Neither this hypothesis nor the more straightforward hypothesis linked to lactase can explain why lactase persistence is at such low frequency in parts of Central Asia and Mongolia where herding, pastoralism, and dairying have been practiced for millennia. For now, the jury is still out as to why lactase persistence has reached such high frequencies in so many different parts of the world, and why it remains at low frequencies in some regions where dairying is economically and culturally important.

Ancient DNA has shed some light on when and where the lactase persistence mutation arose and spread in Europe. None of the remains from pre-Neolithic archaeological sites—economies that relied on hunting and gathering—have the lactase persistence mutation. None of the ancient Europeans from early farming populations in southern and central Europe (people believed to be descended from farmers spreading into Europe from Anatolia) had the lactase persistence mutation. Instead, the oldest evidence of the lactase persistence mutation in Europe is from a 4,350-year-old individual from central Europe. Around that same time, the mutation is found in a single individual from what is now Sweden and at two sites in northern Spain. While these data are sparse, the timing is coincident with another major cultural upheaval in Europe: the arrival of Asian pastoralists of the Yamnaya culture. Perhaps the Yamnaya brought with them not only horses, wheels, and a new language, but an improved ability to digest milk.
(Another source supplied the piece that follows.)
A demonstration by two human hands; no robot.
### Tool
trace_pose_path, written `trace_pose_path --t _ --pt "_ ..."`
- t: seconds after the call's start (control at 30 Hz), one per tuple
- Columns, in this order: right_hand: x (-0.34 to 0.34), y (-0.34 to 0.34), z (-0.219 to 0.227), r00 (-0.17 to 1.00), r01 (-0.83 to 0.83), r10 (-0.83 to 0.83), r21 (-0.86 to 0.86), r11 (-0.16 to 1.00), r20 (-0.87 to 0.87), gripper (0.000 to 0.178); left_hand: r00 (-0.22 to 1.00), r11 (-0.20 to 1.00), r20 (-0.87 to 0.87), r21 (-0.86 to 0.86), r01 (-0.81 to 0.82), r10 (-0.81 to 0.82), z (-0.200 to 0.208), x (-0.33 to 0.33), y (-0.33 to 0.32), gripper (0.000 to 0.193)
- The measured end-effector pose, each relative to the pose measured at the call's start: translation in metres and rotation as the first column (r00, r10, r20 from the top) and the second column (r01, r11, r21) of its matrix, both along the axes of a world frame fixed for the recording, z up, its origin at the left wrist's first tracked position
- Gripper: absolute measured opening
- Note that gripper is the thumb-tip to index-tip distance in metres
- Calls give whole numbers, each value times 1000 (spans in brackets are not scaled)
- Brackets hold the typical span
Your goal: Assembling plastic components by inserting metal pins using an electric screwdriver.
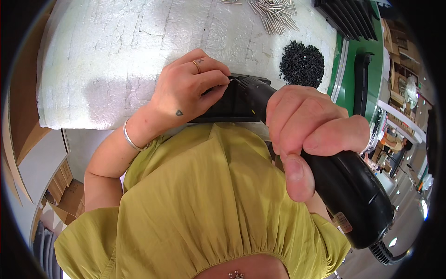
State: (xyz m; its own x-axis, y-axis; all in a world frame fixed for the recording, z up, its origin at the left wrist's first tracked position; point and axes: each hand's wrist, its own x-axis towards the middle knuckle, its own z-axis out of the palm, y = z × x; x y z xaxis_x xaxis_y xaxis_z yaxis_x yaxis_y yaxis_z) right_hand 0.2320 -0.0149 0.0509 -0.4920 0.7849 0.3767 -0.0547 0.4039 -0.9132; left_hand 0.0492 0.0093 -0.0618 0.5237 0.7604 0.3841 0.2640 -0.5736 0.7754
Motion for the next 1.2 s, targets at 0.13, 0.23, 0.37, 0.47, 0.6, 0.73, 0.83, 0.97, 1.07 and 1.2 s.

The mystery of lactase persistence in humans highlights the complicated interaction among genes, environment, and culture. The initial increase in frequency of a lactase persistence mutation, regardless of in whom it first arose, may have happened by chance. When the Yamnaya arrived in Europe, for example, they brought disease—specifically plague—that devastated native European populations. When populations are small, genes can drift quickly to higher frequency regardless of what benefit they might provide. If the lactase persistence mutation was already present when plague appeared and populations crashed, the mutation’s initial increase may have happened surreptitiously. When populations recovered, dairying was already widespread and the benefit to those with the mutation would have been immediate. By domesticating cattle and developing dairying technologies, our ancestors created an environment that changed the course of our own evolution.

We continue to live and evolve in this human-constructed niche. In 2018, our global community produced 830 million metric tons (more than 21 billion US gallons) of milk, 82 percent of which was from cattle. The rest comes from a long list of other species that people domesticated within the last 10,000 years. Sheep and goats, which together make up around 3 percent of global milk production, were first farmed for their milk in Europe around the same time as cattle dairying began. Buffaloes were domesticated in the Indus Valley 4,500 years ago and are today the second largest producer of milk next to cattle, producing around 14 percent of the global supply. Camels, which were domesticated in Central Asia 5,000 years ago, produce around 0.3 percent of the world’s milk supply. People also consume milk from horses, which were first milked by people of the Botai culture 5,500 years ago; yaks, which were domesticated in Tibet 4,500 years ago; donkeys, which were domesticated in Arabia or East Africa 6,000 years ago; and reindeer, which are still in the process of being domesticated. But those are just the most common dairy products. Dairy products from more exotic species—moose, elk, red deer, alpacas, llamas—can be purchased and consumed today, and rumor has it that Top Chef ’s Edward Lee is working out how to make pig milk ricotta, should one want to try such a thing.